The sheer weight of expectation begs disappointment. Cursory introductions are made. The maestro's initial greeting is none too promising: "I've been instructed on pain of death to honour this interview." But he offers a compensatory half-smile. I offer lame reassurances, nervously switching the focus to one of the enduring glories of the Candide score, rarely heard before now. This is Candide's bitter-sweet aria of disillusionment, "Nothing More Than This", supported and enriched by the most ennobling of string counterpoints. My compliment is over-effusive, but it has Bernstein's ear. "I'm glad you like it", he says, "It's my Puccini aria. Everyone should write one Puccini aria - this is mine! You know, I could never convince the producers of its importance... `Cut it,' they said, `it comes too late in the evening,' they said. `That's the whole point,' I said. The same thing happened with my original Act 1 finale. `Too expensive, too impractical,' they said. I imagined this spectacular Eldorado scene, the most beautiful and ironic scene in the show. You know, `One Hand, One Heart' from West Side was originally written for this scene. In it, Candide finds his dream world and his dream girl only to leave it all behind for the wretched Cunegonde, whom he eventually sees, of course, for what she really is - a weak, faithless woman turned whore. So you see how important it is for Candide to get his aria of bitterness and disappointment in that final scene..."

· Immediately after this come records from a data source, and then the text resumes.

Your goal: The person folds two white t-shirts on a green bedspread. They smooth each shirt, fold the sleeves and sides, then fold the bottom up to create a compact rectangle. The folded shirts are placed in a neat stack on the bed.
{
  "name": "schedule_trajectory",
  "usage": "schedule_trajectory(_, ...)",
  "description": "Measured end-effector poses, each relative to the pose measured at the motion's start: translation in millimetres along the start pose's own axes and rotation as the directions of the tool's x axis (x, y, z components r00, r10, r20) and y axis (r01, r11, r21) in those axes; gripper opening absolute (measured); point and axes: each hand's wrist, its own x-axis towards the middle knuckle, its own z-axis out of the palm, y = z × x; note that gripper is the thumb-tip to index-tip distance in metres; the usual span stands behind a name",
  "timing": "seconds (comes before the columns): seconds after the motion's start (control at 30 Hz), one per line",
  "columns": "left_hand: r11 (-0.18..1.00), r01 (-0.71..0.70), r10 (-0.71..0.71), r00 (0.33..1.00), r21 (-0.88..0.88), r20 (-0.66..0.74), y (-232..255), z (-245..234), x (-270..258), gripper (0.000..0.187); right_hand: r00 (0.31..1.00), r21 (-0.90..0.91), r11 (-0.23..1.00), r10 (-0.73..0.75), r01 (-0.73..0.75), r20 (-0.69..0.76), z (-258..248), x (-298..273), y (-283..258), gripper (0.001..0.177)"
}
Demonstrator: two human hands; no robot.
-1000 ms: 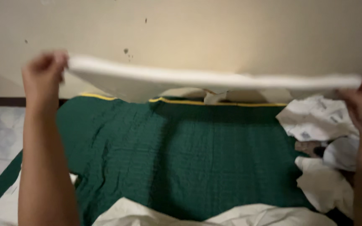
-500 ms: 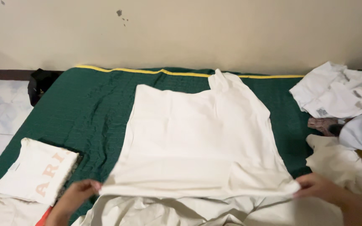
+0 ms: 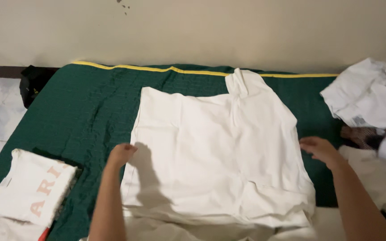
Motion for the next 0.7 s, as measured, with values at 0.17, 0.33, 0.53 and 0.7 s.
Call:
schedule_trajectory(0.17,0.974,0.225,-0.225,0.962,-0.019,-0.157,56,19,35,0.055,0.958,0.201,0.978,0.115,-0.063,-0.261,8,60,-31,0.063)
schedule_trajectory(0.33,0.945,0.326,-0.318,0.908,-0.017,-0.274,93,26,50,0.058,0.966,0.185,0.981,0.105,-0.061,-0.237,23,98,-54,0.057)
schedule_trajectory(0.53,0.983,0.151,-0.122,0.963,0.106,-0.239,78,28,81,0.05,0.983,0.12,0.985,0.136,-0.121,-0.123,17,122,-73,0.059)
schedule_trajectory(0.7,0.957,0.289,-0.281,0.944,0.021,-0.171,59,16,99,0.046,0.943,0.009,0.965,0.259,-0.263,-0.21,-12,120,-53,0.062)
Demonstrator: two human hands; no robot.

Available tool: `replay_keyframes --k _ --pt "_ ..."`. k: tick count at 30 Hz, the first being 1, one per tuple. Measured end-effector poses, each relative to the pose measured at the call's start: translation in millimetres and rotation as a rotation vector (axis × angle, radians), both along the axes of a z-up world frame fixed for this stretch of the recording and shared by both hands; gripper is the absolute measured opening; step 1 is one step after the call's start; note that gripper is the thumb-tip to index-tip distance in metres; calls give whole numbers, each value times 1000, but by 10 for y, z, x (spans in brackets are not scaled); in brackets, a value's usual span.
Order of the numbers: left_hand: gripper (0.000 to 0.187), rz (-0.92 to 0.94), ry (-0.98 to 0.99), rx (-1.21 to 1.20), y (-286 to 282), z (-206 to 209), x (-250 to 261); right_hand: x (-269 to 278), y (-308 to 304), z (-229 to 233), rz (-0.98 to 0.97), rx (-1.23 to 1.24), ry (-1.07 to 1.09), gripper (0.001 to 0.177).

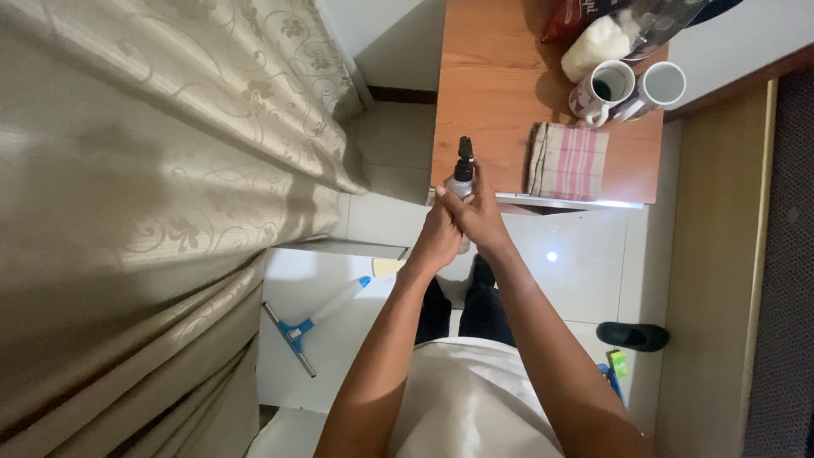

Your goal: The recorder folds a small striped cloth on a bedside table and then inspects a spray bottle.

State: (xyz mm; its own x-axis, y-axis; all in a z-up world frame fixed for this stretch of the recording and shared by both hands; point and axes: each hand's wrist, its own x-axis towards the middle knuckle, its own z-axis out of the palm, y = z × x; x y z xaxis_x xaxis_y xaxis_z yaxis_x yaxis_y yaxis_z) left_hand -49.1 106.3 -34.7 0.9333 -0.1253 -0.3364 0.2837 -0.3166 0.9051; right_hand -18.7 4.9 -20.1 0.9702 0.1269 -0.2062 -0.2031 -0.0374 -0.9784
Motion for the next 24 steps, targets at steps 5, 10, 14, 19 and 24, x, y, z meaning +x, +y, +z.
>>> replay_keyframes --k 5,10,14,19,24 --pt "49 45 18 -48 -16 247 1 2 -11 123 5 52 12 59" --pt "53 101 108 -89 -83 372 -6 5 -77 88 29 -3 2 64" --pt "47 87 -25 -71 -180 38 -67 0 -160 48 41 24 15 64" --pt "47 133 -49 -109 -275 55 -104 2 -254 44 71 68 1 65" --pt "49 148 47 -61 -389 315 -60 17 -375 98 87 18 -3 63"
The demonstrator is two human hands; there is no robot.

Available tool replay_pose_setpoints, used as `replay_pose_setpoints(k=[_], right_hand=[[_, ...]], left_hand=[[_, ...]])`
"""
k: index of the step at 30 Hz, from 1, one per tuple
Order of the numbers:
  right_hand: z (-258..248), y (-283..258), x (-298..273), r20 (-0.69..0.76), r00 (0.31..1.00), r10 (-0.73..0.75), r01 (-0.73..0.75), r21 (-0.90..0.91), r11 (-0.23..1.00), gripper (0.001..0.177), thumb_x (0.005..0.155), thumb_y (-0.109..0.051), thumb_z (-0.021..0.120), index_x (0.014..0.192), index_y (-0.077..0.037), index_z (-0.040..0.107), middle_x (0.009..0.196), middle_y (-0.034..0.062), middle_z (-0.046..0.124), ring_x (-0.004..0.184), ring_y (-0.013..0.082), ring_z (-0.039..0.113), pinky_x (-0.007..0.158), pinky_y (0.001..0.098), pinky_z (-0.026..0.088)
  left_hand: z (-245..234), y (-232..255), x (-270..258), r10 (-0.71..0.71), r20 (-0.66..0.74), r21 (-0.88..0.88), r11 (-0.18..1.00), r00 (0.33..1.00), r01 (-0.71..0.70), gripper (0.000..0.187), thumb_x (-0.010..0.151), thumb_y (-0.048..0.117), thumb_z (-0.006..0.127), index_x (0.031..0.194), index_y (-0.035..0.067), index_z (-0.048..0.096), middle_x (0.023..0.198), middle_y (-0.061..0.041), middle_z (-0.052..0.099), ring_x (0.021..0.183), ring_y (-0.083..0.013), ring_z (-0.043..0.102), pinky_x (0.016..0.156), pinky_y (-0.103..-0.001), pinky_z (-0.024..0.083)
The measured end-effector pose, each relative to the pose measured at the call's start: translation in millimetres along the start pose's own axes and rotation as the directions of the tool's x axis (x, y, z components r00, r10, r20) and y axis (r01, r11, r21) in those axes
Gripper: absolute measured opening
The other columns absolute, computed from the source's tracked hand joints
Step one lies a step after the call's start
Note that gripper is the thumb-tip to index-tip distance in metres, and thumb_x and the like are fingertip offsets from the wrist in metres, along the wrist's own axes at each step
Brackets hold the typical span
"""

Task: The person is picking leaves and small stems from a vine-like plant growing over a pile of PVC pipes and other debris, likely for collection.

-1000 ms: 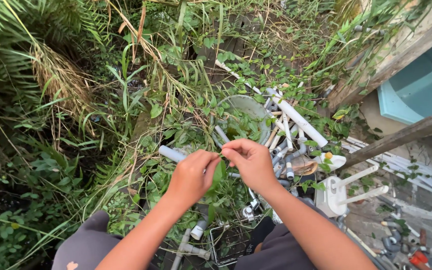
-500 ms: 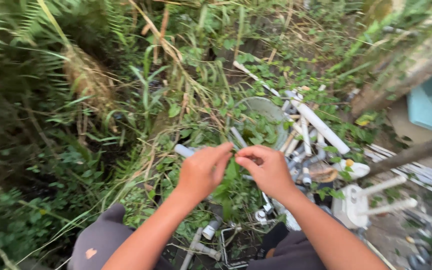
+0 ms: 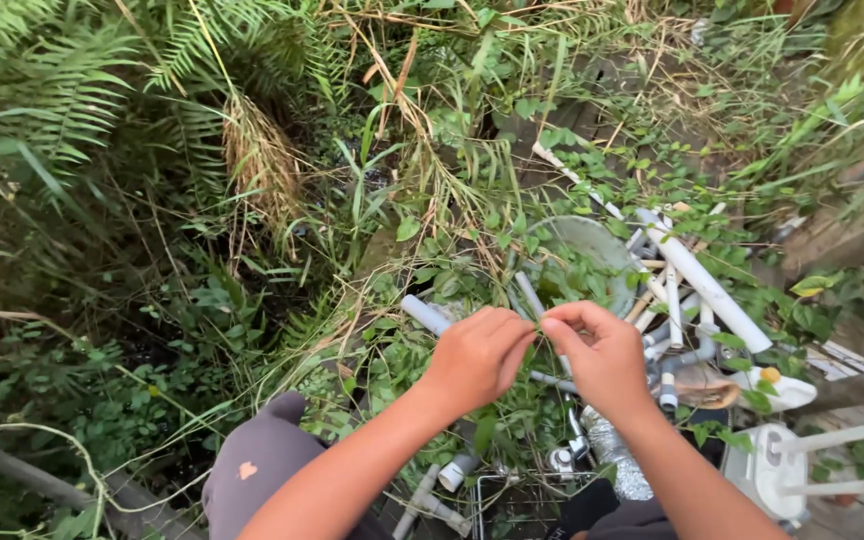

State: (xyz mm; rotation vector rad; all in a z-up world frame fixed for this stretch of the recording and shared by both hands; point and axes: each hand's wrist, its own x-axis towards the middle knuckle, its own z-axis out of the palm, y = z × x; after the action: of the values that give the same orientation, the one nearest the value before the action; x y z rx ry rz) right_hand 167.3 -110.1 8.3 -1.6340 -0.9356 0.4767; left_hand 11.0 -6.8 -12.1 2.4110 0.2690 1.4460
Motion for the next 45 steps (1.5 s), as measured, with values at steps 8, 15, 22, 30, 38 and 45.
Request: replay_pose_setpoints(k=[8,15,22,30,38,45], right_hand=[[-5.7,14.8,4.1,0.038,0.999,-0.002,0.005,-0.074,0.997,0.013,0.093,-0.007,0.077,0.106,-0.003,0.078,0.091,0.0176,0.076,0.077,0.0239,0.072,0.066,0.0359,0.061],[-1.2,-5.0,1.6,0.081,0.991,0.103,-0.08,-0.241,0.967,0.017,0.091,-0.011,0.076,0.106,-0.003,0.079,0.092,0.0064,0.079,0.084,0.0109,0.065,0.082,0.0266,0.052],[2.9,-5.5,1.0,0.122,0.978,0.169,-0.135,-0.248,0.959,0.018,0.089,-0.008,0.079,0.105,-0.002,0.08,0.09,0.0089,0.078,0.08,0.0128,0.065,0.079,0.0275,0.054],[8.1,1.7,-1.6,0.096,0.995,0.022,-0.001,-0.211,0.978,0.013,0.09,-0.008,0.076,0.102,-0.004,0.08,0.088,0.0057,0.078,0.079,0.01,0.065,0.077,0.0254,0.053],[9.8,-4.3,-3.9,0.069,0.996,-0.051,0.062,-0.171,0.983,0.01,0.09,-0.01,0.077,0.098,-0.006,0.078,0.087,0.0039,0.078,0.077,0.0086,0.067,0.074,0.0244,0.055],[17.1,-8.4,-5.8,-0.018,0.976,-0.217,0.21,-0.175,0.962,0.012,0.084,-0.009,0.083,0.097,-0.009,0.082,0.074,0.0052,0.074,0.064,0.0118,0.067,0.055,0.025,0.056]], left_hand=[[-1.2,-3.1,6.3,-0.032,0.035,0.004,0.999,0.999,0.032,0.005,0.097,0.012,0.064,0.097,0.008,0.066,0.085,-0.009,0.066,0.082,-0.0287,0.07,0.07,-0.037,0.057],[-2.9,-9.4,3.5,-0.028,0.13,-0.018,0.999,0.991,0.031,0.012,0.105,0.014,0.061,0.112,0.008,0.068,0.1,-0.007,0.074,0.086,-0.0299,0.069,0.074,-0.044,0.053],[-7.7,-11.3,4.1,-0.038,0.041,0.039,0.999,0.998,0.037,0.01,0.103,0.01,0.063,0.111,0.008,0.068,0.087,-0.006,0.07,0.075,-0.0282,0.067,0.07,-0.043,0.05],[-12.4,-9.1,3.5,-0.011,0.016,0.058,0.998,1.0,0.01,0.009,0.101,0.014,0.066,0.108,0.009,0.069,0.091,-0.007,0.071,0.076,-0.0294,0.067,0.069,-0.042,0.049],[-16.7,-5.1,10.2,-0.102,0.016,-0.091,0.991,0.995,0.103,0.009,0.101,0.011,0.064,0.109,0.006,0.067,0.096,-0.011,0.071,0.085,-0.0314,0.068,0.078,-0.044,0.053],[3.1,-9.7,-2.7,-0.102,-0.029,-0.107,0.989,0.994,0.098,0.01,0.098,0.009,0.066,0.106,0.011,0.072,0.083,-0.004,0.065,0.077,-0.026,0.068,0.072,-0.035,0.057]])
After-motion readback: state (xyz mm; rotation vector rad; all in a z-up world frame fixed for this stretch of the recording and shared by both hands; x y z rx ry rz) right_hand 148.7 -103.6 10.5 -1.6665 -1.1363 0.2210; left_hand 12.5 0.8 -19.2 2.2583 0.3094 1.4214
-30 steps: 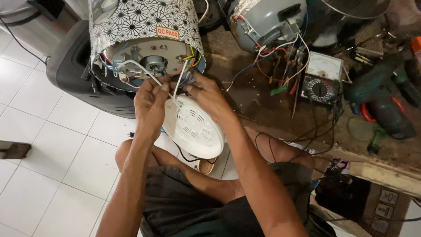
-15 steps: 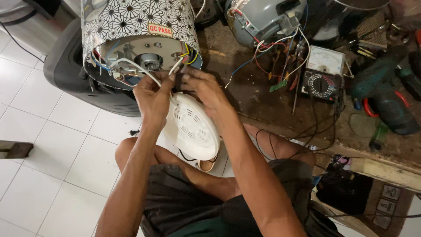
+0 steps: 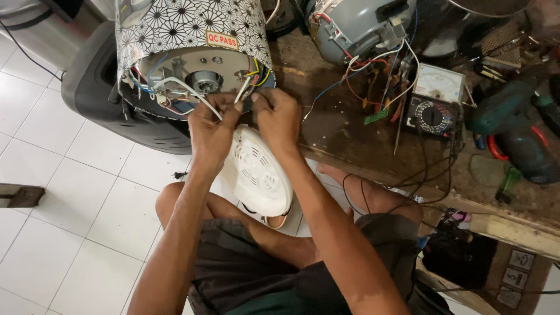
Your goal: The person sits on the floor and repairs a disassembled rice cooker by connecting wires to the heating element and base. They use a multimeter to test the electrical connections and then reassemble the cooker's body and lid.
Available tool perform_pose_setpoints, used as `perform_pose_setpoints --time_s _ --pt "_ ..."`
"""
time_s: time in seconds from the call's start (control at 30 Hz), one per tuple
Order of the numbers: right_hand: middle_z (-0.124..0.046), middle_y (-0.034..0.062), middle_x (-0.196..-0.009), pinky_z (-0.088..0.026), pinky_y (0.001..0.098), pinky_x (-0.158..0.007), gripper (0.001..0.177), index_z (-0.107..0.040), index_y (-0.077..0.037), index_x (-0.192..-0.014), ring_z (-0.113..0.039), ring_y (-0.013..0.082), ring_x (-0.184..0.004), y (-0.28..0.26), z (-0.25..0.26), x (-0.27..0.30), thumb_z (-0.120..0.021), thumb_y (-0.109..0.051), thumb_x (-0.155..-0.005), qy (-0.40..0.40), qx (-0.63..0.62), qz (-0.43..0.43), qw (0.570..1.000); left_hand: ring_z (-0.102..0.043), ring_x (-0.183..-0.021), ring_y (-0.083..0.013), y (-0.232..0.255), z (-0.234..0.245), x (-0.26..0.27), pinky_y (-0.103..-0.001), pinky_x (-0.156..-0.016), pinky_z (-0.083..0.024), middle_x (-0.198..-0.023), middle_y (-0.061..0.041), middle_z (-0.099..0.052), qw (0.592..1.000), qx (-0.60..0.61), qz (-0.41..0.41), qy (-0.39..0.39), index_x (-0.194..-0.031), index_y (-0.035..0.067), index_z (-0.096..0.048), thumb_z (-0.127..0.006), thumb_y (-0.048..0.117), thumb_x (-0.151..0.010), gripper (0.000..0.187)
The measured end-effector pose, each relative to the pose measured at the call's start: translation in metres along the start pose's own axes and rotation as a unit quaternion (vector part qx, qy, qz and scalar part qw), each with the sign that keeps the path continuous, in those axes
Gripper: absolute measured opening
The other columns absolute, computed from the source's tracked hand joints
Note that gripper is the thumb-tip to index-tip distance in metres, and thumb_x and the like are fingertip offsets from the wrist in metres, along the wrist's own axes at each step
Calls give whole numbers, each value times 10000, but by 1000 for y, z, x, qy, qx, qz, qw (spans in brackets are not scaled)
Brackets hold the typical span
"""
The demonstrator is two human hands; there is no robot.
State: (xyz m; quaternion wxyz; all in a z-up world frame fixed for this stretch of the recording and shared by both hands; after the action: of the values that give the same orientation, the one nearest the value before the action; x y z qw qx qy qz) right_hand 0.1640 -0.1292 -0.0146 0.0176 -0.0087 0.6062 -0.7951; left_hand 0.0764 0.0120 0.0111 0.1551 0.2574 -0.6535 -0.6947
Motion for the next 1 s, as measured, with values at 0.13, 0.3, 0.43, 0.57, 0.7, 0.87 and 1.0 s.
perform_pose_setpoints --time_s 0.13,0.3,0.43,0.57,0.7,0.87,1.0 --pt "-867 71 -1129 -626 483 -1013 246 -866 -300 -1207 -793 335 -1173 -21 21 17 -754 -260 -992 47 43 75 995 -701 -772 -86 13 -6 2 -232 -677 -582 -956 -87 -806 999 31 12 -36 -1277 -1 -799 -813 37 -1006 275" --pt "-765 272 -1384 -550 638 -1117 506 -678 -155 -1547 -692 506 -1327 -27 31 27 -606 -37 -1060 -76 46 147 985 -759 -703 -149 10 -11 -3 -258 -626 -613 -1118 -176 -822 993 66 -6 -97 -1428 -26 -719 -809 5 -979 459" --pt "-846 130 -1038 -639 461 -934 253 -873 -174 -1182 -803 406 -1037 -16 66 39 -711 -87 -1007 -25 76 243 967 -761 -742 -140 13 -7 0 -255 -652 -618 -1175 -174 -820 992 59 -3 -114 -1423 -29 -717 -775 22 -1010 420" --pt "-806 144 -938 -602 470 -882 158 -869 -108 -1112 -784 400 -940 12 154 43 -795 -47 -987 155 181 265 934 -770 -725 -146 -13 1 -6 -241 -648 -610 -1004 -135 -825 997 55 5 -62 -1275 -18 -784 -793 15 -1024 253" --pt "-720 180 -966 -561 567 -850 168 -819 -49 -1172 -727 471 -919 42 232 37 -758 -18 -1019 209 371 226 876 -772 -772 -145 -7 9 -1 -262 -726 -628 -961 -134 -814 998 28 -11 -49 -1237 -30 -798 -809 16 -1033 209" --pt "-670 137 -945 -587 563 -807 123 -738 -55 -1085 -719 442 -870 95 264 37 -804 -80 -985 212 478 231 820 -732 -809 -102 -26 22 10 -271 -805 -618 -958 -86 -812 999 33 -15 -30 -1233 -5 -806 -830 46 -1020 220" --pt "-629 163 -938 -595 557 -732 153 -667 -12 -1086 -689 465 -861 75 249 47 -780 -1 -984 210 482 228 820 -770 -832 -125 -26 20 13 -269 -847 -631 -980 -100 -821 998 55 -6 -29 -1259 -20 -777 -828 34 -1010 260"
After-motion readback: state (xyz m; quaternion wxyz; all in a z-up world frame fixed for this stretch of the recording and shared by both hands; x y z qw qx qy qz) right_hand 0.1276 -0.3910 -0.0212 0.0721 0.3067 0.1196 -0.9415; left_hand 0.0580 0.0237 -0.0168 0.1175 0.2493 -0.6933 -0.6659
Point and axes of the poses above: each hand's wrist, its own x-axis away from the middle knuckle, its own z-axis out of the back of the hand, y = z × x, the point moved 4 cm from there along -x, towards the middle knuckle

I do, I do. The one sure way to Bernstein's heart, I'd been told, was through his scores. True enough, to give Bernstein - the composer - his due, to express even a modicum of enthusiasm for his music, leave alone a desire to discuss it in detail, provoked an almost child-like gratitude. The clock was running. So was the tape machine.

To listen to that tape again now, with hindsight, is to understand how deeply it hurt him that so few of his peers, many of them friends, took any of his compositions seriously. Small wonder my humble assertion that his theatre-piece Mass might yet be recognised as his most significant (and shamefully underrated) work met with such a characteristically audacious response. "Seminal" was the word I used. "Seminal," he replied. "That's a critic's word, but I might just kiss you on the lips for saying it!"

There's a passage in the "Sanctus" of Mass - a song about the writing of a song. The Celebrant plucks tentatively at his guitar. He finds an E - a "mi". But "mi alone is only mi". He adds a second note, a G (sol), and it's the right note, it's "mi with sol". And suddenly "a song is beginning to grow, take wing, and rise up singing". It's the very essence of Bernstein - a melody created in the singing of it, a melody with aspiration and reach. A universal song for a universal opus. Mass came upon us just as the hopes and new-found innocence of the Sixties were fading. It was Bernstein's search for lost faith, his rallying call to humankind; it was a grand, theatrical reassertion of his belief in the power of music to transcend religious, political, social and cultural barriers, to heal and to reunite. It was his creed, as musician, as a human being. And it, like him, was ridiculed.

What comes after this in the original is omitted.